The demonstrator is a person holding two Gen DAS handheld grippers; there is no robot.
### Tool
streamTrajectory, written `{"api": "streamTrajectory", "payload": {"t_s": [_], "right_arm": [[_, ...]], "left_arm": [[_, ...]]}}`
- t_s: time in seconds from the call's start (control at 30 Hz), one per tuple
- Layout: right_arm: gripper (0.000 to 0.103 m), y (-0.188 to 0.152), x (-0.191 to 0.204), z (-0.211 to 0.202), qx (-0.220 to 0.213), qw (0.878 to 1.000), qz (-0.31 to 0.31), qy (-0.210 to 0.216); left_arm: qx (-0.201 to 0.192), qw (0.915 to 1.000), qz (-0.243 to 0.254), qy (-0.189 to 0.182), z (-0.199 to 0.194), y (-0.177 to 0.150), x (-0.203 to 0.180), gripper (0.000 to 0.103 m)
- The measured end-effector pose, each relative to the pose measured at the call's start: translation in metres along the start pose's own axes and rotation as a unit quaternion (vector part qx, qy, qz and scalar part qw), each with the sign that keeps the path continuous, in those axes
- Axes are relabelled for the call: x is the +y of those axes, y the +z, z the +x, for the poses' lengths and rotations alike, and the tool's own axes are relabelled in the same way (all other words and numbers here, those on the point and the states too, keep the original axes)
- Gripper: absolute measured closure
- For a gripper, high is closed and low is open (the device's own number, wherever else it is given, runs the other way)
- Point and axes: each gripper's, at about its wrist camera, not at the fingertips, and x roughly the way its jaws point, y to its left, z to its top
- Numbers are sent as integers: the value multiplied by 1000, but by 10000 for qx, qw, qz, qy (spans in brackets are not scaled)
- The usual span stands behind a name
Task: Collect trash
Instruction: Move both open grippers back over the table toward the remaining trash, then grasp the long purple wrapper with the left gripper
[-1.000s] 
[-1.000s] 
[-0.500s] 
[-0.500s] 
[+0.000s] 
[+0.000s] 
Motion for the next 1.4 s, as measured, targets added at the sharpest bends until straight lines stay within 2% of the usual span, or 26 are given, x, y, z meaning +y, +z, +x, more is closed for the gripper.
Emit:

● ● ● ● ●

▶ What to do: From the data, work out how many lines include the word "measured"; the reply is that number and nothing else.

▶ Response box: 3